Aku menghembuskan nafas berat.

“Bocah ini lagi,” celetukku kesal. Aku menutup notifikasi itu.

“Legend, kamu kapan bimbingan?” tanya salah satu asisten dengan nama laboratorium Life_Bond. Aku menoleh ke arah laki-laki itu.

“Dengan Prof Hari atau Prof Murfid, Zul?” tanyaku balik.

“Prof Hari. Kan gue ogah sama Prof Murfid. Susahnya kek cari bola sakti,” jawabnya seraya menggibahkan professor legendaris di kampus kami. Sudah rahasia umum mahasiswa bimbingan Prof Murfid bahwa harus ada ‘anak ajaib’ supaya beliau mudah ditemui.

“Kalau Prof Hari rencananya selasa ini,” balasku. Dia melanjutkan pertanyaannya.

“Sudah janjian?” tanyanya.

“Sudah. Bukannya Prof Hari gak susah toh diajak janjian?” tanyaku balik. Zul menggelengkan kepala. Eh?

“Kalau kamu atau Rahima, gampang. Kalau yang lain, centang biru gan. CENTANG BIRU!” teriak Zul tidak terima. Itu mengejutkanku. Mungkin karena selama ini selalu aku yang menjadi komting kelas Prof Hari, aku tidak terpikir itu yang sebenarnya terjadi. Rumor soal Prof Hari saja tidak pernah masuk telingaku.

“Kok aku baru tahu?” tanyaku heran.

“Anak-anak biasanya pasti nunggu depan ruangan beliau. Cuma lama-lama ogah juga sekarang, apalagi Prof Hari makin sering keluar kota dadakan. Itu medsos update bilang lagi di luar negeri pas hari rencana bimbingan tiba-tiba njir,” jawab Zul kesal. Oke, ini sepenuhnya baru. Mungkin aku harus lebih aware dengan sekitarku. Aku kira, hanya Prof Murfid yang susah, karena rumornya sudah mendarah daging dari tujuh tahun lalu. Aku meletakkan tanganku di atas dagu.

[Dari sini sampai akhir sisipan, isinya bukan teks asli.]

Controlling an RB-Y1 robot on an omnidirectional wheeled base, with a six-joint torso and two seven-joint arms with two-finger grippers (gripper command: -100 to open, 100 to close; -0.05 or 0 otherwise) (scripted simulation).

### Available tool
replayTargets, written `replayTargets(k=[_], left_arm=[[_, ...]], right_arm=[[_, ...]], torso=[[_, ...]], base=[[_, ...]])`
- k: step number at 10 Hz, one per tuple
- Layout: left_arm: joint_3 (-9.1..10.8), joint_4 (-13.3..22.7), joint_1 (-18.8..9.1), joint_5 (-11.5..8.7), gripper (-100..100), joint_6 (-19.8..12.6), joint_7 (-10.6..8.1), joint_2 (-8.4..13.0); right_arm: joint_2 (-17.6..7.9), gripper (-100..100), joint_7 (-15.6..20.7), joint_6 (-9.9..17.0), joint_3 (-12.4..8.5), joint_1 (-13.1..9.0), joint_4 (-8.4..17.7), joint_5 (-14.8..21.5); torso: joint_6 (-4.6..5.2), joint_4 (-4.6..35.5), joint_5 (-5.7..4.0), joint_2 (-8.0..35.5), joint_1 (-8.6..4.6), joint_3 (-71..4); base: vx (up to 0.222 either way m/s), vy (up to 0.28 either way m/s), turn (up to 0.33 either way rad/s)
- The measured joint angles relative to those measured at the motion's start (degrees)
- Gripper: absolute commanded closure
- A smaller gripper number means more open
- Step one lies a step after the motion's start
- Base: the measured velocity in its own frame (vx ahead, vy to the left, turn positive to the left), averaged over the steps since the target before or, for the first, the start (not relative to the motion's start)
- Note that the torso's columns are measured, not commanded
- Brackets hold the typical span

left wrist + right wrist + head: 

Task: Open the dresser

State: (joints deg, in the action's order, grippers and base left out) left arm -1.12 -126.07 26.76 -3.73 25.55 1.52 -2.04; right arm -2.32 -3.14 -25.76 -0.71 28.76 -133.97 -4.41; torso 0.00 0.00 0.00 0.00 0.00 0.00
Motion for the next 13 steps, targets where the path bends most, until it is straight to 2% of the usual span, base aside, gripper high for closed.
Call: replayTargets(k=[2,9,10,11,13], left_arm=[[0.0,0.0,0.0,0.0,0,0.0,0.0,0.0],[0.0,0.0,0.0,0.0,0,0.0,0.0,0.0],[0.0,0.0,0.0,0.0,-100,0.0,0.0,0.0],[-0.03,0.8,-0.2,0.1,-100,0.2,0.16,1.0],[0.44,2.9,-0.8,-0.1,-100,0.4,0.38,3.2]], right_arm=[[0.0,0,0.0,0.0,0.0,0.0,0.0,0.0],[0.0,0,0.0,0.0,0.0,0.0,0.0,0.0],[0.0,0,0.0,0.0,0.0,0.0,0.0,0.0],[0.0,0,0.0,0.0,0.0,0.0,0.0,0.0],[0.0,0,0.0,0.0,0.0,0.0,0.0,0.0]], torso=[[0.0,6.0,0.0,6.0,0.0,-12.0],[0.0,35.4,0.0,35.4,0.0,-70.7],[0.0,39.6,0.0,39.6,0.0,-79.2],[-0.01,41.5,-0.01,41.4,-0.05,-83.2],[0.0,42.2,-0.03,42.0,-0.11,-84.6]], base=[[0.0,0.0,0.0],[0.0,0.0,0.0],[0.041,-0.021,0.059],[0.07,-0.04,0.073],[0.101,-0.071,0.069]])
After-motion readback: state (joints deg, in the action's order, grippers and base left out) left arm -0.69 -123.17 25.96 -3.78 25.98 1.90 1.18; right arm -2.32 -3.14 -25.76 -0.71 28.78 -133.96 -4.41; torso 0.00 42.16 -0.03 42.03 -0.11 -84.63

“Begitu ya... anyway, sudah aku pinta ke beliau. Jadi, bilang ke yang lain,” komentarku. Zul menganggukkan kepalanya, lalu dia mulai berbalik namun berhenti.

“Oh ya,” ucapnya seraya kebali menghadap ke arahku, “kamu harusnya di grup anak bimbingan Prof Hari,” lanjutnya. Aku menganggukkan kepala.

“Undang saja. Aku tidak terlalu peduli dengan grup-grup. Kamu tahu sendiri semenjak maba aku dan Rahima sangat terisolir?” tanyaku balik. Zul hanya menganggukkan kepala. Dua orang yang dikecualikan dari sistem regenerasi kampus. Itu pun atas permintaan dosen laboratorium, karena waktu itu aku dan Rahima memegang beberapa proyek krusial di kampus. Bahkan, angkatanku sendiri banyak yang memusuhiku, seperti contohnya-

“Oh ya, Legend!” teriak Yusuf. Baru akan disebut namanya, dasar. Yusuf termasuk yang paling vokal tidak suka dengan special privilege yang aku dan Rahima miliki, terutama kepadaku. Oh ayolah, itu privilege lebih seperti penderitaan. Situ mending diteriakin ama senior, aku gagal bisa kena puluhan juta pertanggungjawaban.

“Kamu ada rencana konsul sama Prof Murfid?” tanya Yusuf. Zul tampak terganggu Yusuf tiba-tiba nyemplung masuk.

“Rabu,” jawabku datar. Aku kembali melihat ke laptop. Sebuah notifikasi masuk, bahwa aku diundang ke grup bimbingan Prof Hari. Undangan itu diterima otomatis.

“Oh ya, kamu sudah masuk grup anak Prof Murfid?” tanya Yusuf. Aku menggelengkan kepala.

“Pantesan selama ini kek neraka. Gak kepikir selama ini loe belum ada,” jawab Yusuf seakan menyadari kebodohannya. Ya. Pada akhirnya, aku juga diundang.

Mungkin bukan hanya Mas Yahya yang merasa dimanfaatkan dulu. Mungkin, itu yang juga Rahima rasakan. Dan tentunya, itu adalah yang aku rasakan.